An interesting mind game involves thinking about what a Martian would think if he/she came down and observed the activities in Lima at this year’s COP. It doesn’t take much a stretch of the imagination to conclude that upon returning to Mars, he/she would report that there doesn’t appear to be intelligent life on earth.
Delegates at the COP apparently are committed to reach an agreement to phase out all CO2 emissions by 2050. This is to be accomplished by either replacing fossil fuels with alternatives or by carbon capture and storage. Or may be it will mandate perpetual motion.
While lofty goals are noble, they ought to bear some relationship to reality. Replacing fossil energy any time in the foreseeable future simply will not happen. And, there is no scientific justification to pursue such an objective.
Earlier this week, ExxonMobil released it long term forecast which, over time, has proven to be very credible. While some may dismiss it because it comes from an energy company, ExxonMobil’s forecast is consistent with those from the Energy Information Administration and the International Energy Agency. The ExxonMobil forecast contains an estimate that emissions will increase by 20% over the period covered. That is because fossil energy will continue to provide about 80% of the energy needed for a growing world population and for nations to prosper economically.
Energy is an economic input like labor, capital, and technology. The only way to reduce one input is to increase one or all of the others. Economic history has clearly demonstrated that when energy prices increase significantly, economic growth declines. That has been true over the last 40 years in the US and has proven true in recent years in the EU which has been pursuing an aggressive green agenda. The economies of the EU, including Germany, have suffered by efforts to replace coal with wind and solar. Electricity prices have soared, unemployment has risen, and investment capital has taken flight to more accommodating locations.
Wind and solar currently provide about 1% of the world’s energy. Even if there was some magic technology for them to grow at a very rapid rate, it is not economically practical to replace the globe’s capital stock as quickly as advocates in Lima demand without causing a global depression.
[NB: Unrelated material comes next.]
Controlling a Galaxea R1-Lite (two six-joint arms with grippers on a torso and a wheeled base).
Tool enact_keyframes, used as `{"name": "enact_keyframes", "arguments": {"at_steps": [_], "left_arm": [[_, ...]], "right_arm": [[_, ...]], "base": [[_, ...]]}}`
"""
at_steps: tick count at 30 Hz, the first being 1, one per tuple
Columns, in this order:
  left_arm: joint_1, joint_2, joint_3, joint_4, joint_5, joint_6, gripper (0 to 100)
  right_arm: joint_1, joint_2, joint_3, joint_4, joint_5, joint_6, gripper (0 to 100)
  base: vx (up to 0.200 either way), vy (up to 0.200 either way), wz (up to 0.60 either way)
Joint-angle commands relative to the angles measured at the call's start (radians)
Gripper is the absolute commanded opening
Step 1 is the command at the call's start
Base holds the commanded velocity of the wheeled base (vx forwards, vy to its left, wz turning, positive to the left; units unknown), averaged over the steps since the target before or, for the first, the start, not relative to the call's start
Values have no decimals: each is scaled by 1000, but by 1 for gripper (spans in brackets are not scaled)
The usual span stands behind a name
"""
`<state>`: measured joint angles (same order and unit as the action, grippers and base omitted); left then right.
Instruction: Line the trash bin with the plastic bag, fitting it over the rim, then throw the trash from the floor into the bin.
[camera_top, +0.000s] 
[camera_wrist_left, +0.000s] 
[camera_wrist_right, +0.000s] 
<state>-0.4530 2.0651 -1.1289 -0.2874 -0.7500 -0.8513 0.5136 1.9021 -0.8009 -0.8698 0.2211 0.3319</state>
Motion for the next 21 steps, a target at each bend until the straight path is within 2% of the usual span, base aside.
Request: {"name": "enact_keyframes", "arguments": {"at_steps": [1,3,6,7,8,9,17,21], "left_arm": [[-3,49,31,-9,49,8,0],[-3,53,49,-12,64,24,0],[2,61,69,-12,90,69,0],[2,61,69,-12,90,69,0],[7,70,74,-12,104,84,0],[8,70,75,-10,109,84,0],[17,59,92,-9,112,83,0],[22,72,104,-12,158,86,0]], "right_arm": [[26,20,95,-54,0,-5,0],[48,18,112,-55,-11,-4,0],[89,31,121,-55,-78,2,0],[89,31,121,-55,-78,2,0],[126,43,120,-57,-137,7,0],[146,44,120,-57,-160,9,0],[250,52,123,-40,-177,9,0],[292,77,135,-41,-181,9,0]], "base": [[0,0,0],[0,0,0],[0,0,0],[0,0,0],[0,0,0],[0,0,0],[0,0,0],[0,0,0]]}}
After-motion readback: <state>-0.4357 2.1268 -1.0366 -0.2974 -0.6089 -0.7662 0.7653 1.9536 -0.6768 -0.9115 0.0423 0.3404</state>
Further, without some currently unavailable storage technology, wind and solar would still require a base load conventional power system for times when the wind doesn’t blow and the sun doesn’t shine. Robert Bryce, an energy expert, has calculated the land mass required for these alternatives. If the US attempted to replace coal fired power with wind, it would need an unoccupied land mass the size of Italy. Since neither wind or solar can survive without large subsidies, the subsidies needed to provide our electric power needs with wind and solar would bankrupt the economy.
The wind blowing out of Lima is driven by the erroneous belief that carbon dioxide is a pollutant when in fact it is a nutrient necessary for plant life. As CO2 levels have increased there has been a greening of the earth and global temperatures have increased far less than predicted and in line with geologic history.
CO2 is only a pollutant because politicians have dictated it to be one. The efforts to prove that it is harmful represent a 25-year failure and corruption of the scientific process. The climate models that are suppose to demonstrate the catastrophic effects of increasing CO2 in the atmosphere have not been able to do so in spite of constant adjustments to them. In most fields of endeavor if observational data are not consistent with model predictions, the underlying hypothesis is rejected or the models are seen as flawed. In today’s climate world, it is reality that is rejected.
Like most COPs, there will be a high level of drama as the end draws near and delegates struggle for an agreement that can be termed progress in saving the earth. Whatever is agreed to will, like the Kyoto Treaty, turn out to be flawed and a failure.